**Directions:** Report every line in the listing that contains the string "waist".

_ _ _ _ _ _ _

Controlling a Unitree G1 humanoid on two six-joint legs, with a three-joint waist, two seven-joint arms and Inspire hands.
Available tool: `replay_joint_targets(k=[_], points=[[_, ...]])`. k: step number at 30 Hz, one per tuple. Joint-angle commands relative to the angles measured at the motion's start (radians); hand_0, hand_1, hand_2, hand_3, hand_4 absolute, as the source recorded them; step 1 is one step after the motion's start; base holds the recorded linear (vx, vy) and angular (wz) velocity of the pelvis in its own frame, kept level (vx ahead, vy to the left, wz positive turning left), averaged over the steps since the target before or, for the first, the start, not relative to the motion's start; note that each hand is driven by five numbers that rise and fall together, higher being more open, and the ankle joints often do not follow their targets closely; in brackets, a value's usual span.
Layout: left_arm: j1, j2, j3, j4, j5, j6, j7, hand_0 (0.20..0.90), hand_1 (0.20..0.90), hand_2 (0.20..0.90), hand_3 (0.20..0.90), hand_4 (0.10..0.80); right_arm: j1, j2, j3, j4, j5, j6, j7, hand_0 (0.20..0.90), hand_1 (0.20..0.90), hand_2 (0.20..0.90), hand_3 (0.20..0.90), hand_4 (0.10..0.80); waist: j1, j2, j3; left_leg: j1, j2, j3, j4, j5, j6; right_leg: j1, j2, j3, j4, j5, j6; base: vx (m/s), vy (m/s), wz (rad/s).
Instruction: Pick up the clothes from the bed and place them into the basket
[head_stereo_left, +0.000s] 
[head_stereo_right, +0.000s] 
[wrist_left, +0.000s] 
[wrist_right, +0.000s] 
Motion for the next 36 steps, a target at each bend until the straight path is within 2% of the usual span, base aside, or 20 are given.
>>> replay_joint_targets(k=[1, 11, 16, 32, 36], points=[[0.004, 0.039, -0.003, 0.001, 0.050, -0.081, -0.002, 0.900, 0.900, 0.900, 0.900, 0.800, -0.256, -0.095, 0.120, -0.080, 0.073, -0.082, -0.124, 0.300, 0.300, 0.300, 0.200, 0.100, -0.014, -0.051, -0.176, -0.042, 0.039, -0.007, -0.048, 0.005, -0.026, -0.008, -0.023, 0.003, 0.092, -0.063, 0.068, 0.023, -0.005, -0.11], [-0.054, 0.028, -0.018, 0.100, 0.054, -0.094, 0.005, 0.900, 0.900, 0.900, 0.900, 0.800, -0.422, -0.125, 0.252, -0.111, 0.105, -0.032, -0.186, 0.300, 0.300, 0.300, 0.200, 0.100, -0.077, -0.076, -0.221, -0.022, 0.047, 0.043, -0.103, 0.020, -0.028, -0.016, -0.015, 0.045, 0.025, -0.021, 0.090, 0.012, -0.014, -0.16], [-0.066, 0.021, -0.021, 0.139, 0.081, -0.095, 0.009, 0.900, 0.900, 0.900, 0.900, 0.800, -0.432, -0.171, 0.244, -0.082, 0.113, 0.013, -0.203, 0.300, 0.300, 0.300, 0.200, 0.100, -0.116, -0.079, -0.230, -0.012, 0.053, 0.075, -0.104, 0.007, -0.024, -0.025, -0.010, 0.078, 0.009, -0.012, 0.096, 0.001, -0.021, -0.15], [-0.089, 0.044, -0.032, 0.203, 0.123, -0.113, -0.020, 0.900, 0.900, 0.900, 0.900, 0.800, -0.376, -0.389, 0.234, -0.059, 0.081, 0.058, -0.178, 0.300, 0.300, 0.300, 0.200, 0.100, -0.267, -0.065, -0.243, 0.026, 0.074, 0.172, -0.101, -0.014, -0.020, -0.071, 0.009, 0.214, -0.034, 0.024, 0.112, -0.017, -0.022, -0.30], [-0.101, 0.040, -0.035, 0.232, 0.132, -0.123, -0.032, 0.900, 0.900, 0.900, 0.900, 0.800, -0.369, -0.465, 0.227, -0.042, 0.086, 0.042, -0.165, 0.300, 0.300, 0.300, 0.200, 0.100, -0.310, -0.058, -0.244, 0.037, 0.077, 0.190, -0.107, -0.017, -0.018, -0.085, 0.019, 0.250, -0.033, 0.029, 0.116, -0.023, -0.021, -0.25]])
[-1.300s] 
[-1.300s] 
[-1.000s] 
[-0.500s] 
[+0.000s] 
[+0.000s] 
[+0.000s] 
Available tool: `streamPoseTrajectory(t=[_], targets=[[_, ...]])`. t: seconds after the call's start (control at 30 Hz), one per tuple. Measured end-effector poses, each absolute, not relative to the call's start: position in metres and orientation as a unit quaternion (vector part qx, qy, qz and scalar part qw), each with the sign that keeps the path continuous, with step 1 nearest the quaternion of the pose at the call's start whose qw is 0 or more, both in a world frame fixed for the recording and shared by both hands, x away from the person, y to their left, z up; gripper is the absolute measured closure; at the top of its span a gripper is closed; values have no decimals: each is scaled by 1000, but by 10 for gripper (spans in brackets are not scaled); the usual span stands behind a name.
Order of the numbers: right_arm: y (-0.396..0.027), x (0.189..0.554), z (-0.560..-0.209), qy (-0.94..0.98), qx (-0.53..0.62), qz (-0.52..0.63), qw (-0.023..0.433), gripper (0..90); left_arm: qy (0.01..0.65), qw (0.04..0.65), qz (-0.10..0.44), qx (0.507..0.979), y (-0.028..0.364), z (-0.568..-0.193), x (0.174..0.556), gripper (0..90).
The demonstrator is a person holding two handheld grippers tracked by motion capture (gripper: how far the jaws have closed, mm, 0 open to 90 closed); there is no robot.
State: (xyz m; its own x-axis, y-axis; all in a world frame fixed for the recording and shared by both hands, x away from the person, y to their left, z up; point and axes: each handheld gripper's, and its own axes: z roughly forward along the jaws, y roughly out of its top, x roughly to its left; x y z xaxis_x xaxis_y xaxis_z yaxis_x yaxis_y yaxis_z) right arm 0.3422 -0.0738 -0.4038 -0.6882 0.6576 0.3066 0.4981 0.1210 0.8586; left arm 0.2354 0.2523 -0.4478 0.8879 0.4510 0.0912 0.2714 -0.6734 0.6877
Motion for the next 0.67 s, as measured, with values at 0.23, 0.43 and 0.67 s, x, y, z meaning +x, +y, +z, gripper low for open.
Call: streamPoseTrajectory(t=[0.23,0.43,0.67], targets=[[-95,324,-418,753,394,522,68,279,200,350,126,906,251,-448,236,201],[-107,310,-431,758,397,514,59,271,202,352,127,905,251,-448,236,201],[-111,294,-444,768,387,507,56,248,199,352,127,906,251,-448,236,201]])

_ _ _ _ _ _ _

**Answer for this exercise:**
Controlling a Unitree G1 humanoid on two six-joint legs, with a three-joint waist, two seven-joint arms and Inspire hands.
Layout: left_arm: j1, j2, j3, j4, j5, j6, j7, hand_0 (0.20..0.90), hand_1 (0.20..0.90), hand_2 (0.20..0.90), hand_3 (0.20..0.90), hand_4 (0.10..0.80); right_arm: j1, j2, j3, j4, j5, j6, j7, hand_0 (0.20..0.90), hand_1 (0.20..0.90), hand_2 (0.20..0.90), hand_3 (0.20..0.90), hand_4 (0.10..0.80); waist: j1, j2, j3; left_leg: j1, j2, j3, j4, j5, j6; right_leg: j1, j2, j3, j4, j5, j6; base: vx (m/s), vy (m/s), wz (rad/s).

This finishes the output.